Sitting in the dining area of her home located at 4407 16th St., N.W., Harris was reminded when she purchased her home it had a covenant that “no Blacks or Jews could ever live or own the property.” But there she stood proudly defying the racism of Whites from decades passed.

 

“Hopefully, someday the museum or the government will realize that it is a disservice to all humanity when the entire history is not told,” Harris said.

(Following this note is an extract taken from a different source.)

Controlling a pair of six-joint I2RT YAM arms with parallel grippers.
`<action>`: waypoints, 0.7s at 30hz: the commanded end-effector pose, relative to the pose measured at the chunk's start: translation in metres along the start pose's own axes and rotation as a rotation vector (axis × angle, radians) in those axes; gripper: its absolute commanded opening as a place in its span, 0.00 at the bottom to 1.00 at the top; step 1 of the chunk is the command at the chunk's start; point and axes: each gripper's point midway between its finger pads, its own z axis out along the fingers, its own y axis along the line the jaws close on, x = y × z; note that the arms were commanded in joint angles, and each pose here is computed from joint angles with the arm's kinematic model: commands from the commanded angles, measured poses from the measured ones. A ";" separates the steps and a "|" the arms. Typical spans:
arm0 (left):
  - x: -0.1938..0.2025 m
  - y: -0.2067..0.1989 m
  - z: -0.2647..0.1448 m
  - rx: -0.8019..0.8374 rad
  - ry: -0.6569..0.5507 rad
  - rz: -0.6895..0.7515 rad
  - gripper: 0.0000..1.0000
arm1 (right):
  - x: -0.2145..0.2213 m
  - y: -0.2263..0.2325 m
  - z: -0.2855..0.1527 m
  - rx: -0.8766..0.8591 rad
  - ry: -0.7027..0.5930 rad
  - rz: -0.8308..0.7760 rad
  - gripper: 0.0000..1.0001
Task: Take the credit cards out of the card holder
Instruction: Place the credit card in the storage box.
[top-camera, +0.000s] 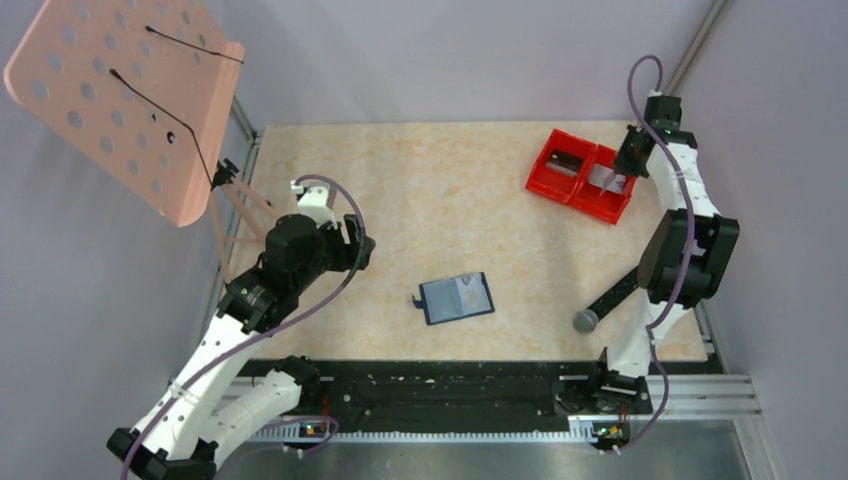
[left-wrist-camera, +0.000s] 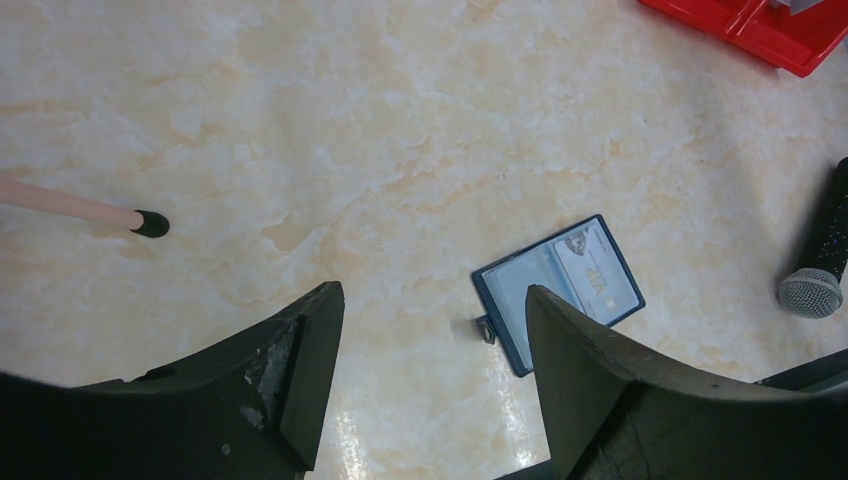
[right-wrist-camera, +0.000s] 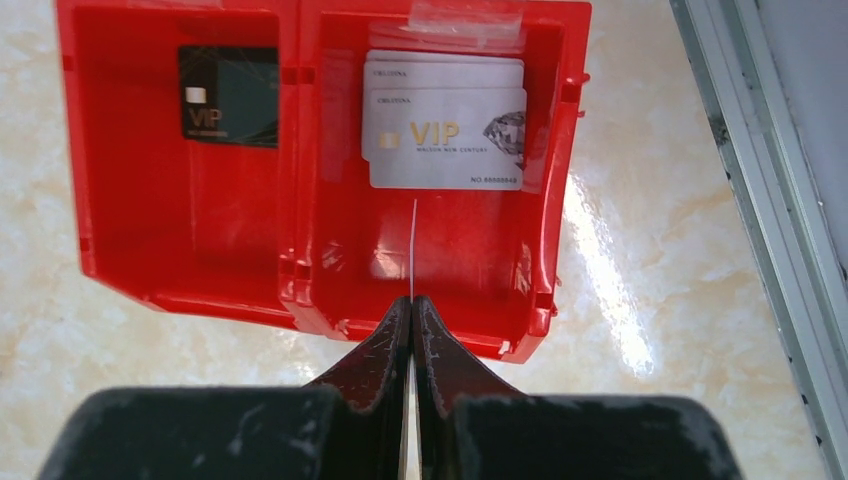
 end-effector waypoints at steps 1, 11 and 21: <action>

Barbara Lett Simmons, educator remembered how Black women were concerned about the safety of their children. “Rioting was in every direction. Stores where we would shop were on fire. The smell of burning wood filled the air. Everyday it seemed another store would be on fire,” said Simmons.

 

Mayor Walter Washington patrolled the streets begging people to stop rioting.

 

“Don’t do this. Please stop. This is our neighborhood. Don’t destroy where we live I heard Mayor Washington say,” said Simmons.

 

Simmons agreed that many were suspicious that most of the fires were set by

owners of businesses and slumlords who saw the riots as a way out of Black supported businesses. “It just didn’t make sense that we would burn up our own neighborhoods. Yet that’s how it was being reported in the news,” Simmons said.

 

Simmons recalled how after the riots improvements were slow but there was evidence of more Black-owned barbershops, beauty salons, and a few corner markets.